Third, it familiarizes Christians with the Bible and with biblical doctrine better than any other form of preaching.  By closely examining and understanding a text in light of it’s context and history and construction, believers learn to cherish God’s truth as they grow a greater knowledge of the Bible and its meaning.  They also learn how to do in-depth study themselves.

Fourth, expository preaching allows all the truth of scripture to be treated.  When you preach in this fashion, it is very noticeable and detrimental if difficult texts are skipped over.  Thus, it forces the preacher and the congregation to wrestle with and understand all the truths of Scripture, even the doctrinally hard ones.  Furthermore, Scripture is very practical and relevant to life today, and working our way through all of God’s revelation causes us to bring His truth to bear on every practical issue of life, not just the “pet” issues of the cultural moment.

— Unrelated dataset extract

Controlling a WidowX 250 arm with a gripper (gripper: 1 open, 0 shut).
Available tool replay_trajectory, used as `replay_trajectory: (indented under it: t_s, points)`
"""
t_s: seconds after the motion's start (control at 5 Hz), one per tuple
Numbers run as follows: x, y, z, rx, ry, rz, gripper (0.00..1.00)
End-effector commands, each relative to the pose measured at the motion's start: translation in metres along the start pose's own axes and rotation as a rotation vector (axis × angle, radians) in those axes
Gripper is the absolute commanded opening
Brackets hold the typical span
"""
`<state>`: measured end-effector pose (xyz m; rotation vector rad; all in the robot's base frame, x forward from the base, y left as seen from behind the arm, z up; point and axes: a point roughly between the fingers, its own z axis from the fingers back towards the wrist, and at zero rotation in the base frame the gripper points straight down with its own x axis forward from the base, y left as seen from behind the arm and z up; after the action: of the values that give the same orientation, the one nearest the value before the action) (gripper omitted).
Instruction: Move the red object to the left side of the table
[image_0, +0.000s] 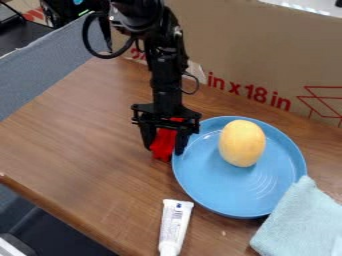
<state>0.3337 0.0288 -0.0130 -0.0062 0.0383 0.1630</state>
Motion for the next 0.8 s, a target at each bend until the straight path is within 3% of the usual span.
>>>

Finally, expository preaching carries more authority because it allows God to speak.  Christian preaching is eternal truth mediated through a human personality, but the text (and thus God Himself) must stand as the authority that informs, directs, and expresses itself (Himself) through the thoughts and tongues of men.  When we make the agendas and insights of men the chief starting point and main substance of our sermons, God’s authority is veiled and the church is weakened.

These are all the main reasons why Morningview’s pulpit is an expository pulpit, and I personally thank you for being a congregation that joins me in a love for God and His Word!